How much is a Twitter follower worth and which hotel Twitter accounts are the most valuable?
Seventh Art Media, a social media strategist for hotels, says it studied 135 hotel Twitter accounts and 120,000 tweets from Nov. 1, 2010, to Jan. 31, 2011, and came up with some answers.
Here's Seventh Art Media's Top 20 Hotel Twitter Accounts by Valuation:
The five hotel Twitter accounts with the highest valuation, according to Seventh Art Media, are the Cosmopolitan Hotel & Casino Las Vegas, the Four Seasons, the Venetian Las Vegas, Roger Smith Hotel and Mandarin Oriental.
The company says its ranking is global since it evaluated both the Twitter accounts of local properties and global brands.

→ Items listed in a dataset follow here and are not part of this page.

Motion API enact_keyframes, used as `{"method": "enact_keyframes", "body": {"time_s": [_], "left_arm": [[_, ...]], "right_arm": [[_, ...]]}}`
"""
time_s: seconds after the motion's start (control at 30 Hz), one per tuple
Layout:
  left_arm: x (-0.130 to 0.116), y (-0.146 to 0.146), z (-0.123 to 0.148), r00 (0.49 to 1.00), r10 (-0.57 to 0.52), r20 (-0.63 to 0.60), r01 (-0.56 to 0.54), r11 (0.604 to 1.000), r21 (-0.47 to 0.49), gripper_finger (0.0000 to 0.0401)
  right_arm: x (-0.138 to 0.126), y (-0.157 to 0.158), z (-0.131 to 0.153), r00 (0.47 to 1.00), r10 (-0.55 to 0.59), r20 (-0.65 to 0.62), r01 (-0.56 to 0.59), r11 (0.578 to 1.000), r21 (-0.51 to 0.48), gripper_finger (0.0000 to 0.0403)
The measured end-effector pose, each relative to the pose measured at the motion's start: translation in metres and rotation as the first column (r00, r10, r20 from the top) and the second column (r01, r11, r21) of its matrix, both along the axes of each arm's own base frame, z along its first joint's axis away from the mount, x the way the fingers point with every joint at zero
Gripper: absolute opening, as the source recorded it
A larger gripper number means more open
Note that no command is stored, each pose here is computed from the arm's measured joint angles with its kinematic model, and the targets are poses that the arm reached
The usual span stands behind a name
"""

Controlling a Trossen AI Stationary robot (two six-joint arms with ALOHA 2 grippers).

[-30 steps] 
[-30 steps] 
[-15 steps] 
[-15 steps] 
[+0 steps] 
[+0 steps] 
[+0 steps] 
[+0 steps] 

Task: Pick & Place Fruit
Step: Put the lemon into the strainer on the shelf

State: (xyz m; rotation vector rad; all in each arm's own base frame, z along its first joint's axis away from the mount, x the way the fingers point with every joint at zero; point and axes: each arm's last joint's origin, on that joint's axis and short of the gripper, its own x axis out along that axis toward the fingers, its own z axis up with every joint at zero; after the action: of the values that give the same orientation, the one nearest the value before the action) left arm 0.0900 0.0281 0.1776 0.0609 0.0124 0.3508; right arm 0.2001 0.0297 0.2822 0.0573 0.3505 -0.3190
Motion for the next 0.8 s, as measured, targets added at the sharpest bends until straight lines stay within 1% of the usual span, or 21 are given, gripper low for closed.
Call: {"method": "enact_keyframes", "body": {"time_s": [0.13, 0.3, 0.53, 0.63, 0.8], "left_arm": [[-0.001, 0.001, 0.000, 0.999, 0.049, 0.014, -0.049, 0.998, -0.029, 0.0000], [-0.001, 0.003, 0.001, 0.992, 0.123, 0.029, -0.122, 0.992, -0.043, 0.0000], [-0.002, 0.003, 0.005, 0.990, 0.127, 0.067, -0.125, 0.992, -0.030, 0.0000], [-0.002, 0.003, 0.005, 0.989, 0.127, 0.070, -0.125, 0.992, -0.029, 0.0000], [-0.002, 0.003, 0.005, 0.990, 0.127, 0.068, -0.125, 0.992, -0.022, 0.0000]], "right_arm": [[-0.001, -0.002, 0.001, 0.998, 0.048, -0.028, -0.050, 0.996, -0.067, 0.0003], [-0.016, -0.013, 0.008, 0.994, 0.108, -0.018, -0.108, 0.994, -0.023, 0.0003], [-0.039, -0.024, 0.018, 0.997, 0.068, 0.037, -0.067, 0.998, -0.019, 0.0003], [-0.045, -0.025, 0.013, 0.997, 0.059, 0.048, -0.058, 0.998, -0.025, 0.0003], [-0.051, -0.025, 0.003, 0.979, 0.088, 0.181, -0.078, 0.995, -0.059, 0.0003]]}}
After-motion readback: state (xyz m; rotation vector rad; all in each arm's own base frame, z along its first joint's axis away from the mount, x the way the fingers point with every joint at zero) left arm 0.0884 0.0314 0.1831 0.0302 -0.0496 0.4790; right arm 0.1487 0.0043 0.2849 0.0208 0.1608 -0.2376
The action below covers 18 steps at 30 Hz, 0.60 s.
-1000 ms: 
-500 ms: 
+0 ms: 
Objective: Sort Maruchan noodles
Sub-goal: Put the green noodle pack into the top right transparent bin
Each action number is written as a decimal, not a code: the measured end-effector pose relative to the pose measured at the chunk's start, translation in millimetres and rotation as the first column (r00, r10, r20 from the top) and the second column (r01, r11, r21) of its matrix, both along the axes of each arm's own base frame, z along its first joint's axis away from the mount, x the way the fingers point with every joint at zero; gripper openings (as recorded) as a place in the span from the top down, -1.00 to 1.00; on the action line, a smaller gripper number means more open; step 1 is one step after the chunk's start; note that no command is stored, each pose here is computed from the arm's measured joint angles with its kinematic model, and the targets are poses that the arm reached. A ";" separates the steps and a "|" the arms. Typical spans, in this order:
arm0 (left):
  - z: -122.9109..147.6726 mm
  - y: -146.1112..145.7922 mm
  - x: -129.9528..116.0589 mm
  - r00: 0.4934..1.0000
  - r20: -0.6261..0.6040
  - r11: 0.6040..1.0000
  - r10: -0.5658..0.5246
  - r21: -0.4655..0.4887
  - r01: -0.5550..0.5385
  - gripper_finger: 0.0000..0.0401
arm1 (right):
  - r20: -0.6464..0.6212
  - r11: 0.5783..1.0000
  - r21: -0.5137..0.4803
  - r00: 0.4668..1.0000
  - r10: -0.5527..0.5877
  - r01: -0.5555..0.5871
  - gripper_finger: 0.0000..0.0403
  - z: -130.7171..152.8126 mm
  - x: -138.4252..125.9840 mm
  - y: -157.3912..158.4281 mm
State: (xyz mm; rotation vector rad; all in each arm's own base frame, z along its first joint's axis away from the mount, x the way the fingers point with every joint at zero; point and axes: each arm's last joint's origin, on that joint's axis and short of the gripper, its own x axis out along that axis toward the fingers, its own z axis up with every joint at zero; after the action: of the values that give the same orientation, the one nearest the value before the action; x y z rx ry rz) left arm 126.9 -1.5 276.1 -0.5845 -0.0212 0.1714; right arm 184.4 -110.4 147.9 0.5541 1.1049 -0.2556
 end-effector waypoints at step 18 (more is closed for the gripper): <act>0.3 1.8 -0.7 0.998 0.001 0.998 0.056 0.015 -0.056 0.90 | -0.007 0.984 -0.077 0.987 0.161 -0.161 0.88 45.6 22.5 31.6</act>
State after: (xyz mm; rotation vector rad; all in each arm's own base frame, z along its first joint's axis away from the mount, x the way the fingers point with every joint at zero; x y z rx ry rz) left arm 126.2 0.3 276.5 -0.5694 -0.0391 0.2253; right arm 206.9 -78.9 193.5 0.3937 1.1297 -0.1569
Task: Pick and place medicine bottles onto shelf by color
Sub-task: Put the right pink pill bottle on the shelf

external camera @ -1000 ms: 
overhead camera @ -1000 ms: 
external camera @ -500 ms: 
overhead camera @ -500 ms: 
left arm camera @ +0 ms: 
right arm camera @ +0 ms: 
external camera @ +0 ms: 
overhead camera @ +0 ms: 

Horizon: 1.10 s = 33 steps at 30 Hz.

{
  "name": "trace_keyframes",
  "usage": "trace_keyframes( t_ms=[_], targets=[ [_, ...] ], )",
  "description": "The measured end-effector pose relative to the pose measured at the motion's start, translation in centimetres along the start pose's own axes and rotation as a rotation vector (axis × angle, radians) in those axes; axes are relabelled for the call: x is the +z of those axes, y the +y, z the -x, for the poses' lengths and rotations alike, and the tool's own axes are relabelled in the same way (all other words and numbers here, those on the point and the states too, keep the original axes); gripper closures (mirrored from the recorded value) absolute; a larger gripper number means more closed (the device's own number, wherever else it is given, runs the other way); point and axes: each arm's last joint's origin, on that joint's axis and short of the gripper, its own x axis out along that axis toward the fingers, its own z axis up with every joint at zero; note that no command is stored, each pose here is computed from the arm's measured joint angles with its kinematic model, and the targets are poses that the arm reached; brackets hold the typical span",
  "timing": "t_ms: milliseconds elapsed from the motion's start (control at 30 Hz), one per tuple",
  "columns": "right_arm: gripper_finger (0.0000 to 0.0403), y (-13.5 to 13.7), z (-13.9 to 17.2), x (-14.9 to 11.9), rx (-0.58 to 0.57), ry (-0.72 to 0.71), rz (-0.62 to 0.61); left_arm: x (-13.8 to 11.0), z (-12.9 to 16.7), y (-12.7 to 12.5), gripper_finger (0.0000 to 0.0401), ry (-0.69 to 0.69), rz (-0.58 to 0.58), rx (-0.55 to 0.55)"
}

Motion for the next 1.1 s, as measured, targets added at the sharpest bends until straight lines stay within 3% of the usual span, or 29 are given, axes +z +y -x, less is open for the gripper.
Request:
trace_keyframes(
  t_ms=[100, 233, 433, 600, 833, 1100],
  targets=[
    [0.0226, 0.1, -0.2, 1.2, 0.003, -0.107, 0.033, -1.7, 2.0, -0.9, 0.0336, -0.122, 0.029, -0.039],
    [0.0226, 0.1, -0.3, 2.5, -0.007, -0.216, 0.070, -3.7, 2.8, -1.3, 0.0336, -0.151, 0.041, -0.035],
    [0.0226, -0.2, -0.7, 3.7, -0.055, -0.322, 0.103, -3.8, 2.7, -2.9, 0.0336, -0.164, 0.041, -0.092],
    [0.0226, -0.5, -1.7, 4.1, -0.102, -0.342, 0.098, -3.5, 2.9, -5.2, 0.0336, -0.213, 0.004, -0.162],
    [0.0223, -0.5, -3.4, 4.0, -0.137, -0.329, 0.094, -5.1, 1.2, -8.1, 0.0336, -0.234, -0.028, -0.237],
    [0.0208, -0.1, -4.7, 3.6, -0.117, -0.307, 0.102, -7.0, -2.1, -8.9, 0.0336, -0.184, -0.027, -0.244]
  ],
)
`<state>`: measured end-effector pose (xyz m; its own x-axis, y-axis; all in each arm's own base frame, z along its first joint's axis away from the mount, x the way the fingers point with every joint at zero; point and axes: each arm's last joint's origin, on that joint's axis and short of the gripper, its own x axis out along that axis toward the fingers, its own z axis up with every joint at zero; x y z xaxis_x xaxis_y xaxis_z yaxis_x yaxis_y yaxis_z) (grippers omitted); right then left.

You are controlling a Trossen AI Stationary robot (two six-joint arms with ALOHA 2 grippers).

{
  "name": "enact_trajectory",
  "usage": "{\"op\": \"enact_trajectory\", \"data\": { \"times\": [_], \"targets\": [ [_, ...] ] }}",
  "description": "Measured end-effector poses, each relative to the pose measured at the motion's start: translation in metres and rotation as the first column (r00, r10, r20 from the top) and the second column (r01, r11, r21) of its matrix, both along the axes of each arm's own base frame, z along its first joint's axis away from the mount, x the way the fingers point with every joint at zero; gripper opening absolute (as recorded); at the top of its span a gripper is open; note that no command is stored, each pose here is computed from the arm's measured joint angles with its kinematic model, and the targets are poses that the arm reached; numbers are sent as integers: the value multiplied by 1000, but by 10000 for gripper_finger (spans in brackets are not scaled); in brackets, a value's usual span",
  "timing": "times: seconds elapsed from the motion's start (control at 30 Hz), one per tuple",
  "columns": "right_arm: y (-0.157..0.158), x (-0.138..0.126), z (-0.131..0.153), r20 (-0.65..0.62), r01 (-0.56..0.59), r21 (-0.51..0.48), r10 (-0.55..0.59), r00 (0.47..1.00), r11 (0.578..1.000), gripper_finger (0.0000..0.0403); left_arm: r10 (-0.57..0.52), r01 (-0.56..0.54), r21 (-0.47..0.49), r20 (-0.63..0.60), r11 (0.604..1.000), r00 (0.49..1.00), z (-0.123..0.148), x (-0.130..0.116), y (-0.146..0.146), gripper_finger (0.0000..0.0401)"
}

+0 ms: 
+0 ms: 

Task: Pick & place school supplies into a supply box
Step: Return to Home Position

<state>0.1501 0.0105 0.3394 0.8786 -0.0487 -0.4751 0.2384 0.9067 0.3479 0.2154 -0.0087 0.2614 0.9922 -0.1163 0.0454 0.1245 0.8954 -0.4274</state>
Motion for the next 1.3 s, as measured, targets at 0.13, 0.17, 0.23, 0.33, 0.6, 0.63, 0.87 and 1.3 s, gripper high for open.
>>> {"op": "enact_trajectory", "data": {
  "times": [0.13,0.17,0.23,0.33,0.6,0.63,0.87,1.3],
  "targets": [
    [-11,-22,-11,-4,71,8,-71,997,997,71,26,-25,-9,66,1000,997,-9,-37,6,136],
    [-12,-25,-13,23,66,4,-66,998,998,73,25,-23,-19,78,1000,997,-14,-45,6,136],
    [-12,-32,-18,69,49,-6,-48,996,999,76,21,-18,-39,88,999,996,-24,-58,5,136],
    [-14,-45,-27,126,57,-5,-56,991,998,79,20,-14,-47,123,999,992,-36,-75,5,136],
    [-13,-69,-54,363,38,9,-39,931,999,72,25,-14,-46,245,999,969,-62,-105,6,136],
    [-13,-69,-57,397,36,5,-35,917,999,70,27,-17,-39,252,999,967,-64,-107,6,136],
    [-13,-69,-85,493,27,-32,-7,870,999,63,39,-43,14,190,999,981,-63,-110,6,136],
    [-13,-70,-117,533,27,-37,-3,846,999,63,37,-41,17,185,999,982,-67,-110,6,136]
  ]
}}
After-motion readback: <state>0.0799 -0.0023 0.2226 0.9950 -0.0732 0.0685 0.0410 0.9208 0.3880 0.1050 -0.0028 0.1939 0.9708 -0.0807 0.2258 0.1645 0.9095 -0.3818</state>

Seventh Art Media discloses that the study's lead author worked on social media strategy for the Cosmopolitan Hotel & Casino Las Vegas -- which the study cites as having the Twitter account with the highest valuation, $445,688 -- so take that into account when gauging the results.
"The valuations are all based on publicly available data of tweets, retweets, mentions through the Twitter API, so nothing is fake," says Oliver Sohn, a partner in Seventh Art Group. "[It's all objective -- everyone can recalculate the numbers. And again, the ranking was not the goal of the paper but just a result of the valuation tool needed in the process of determining how hotels can grow valuable Twitter accounts, what strategies work well and which don't."
[For a more detailed explanation of the methodology, see the Note below this post.]
The chart makes clear that quality of followers and not the number of followers is key in operating a Twitter account of value.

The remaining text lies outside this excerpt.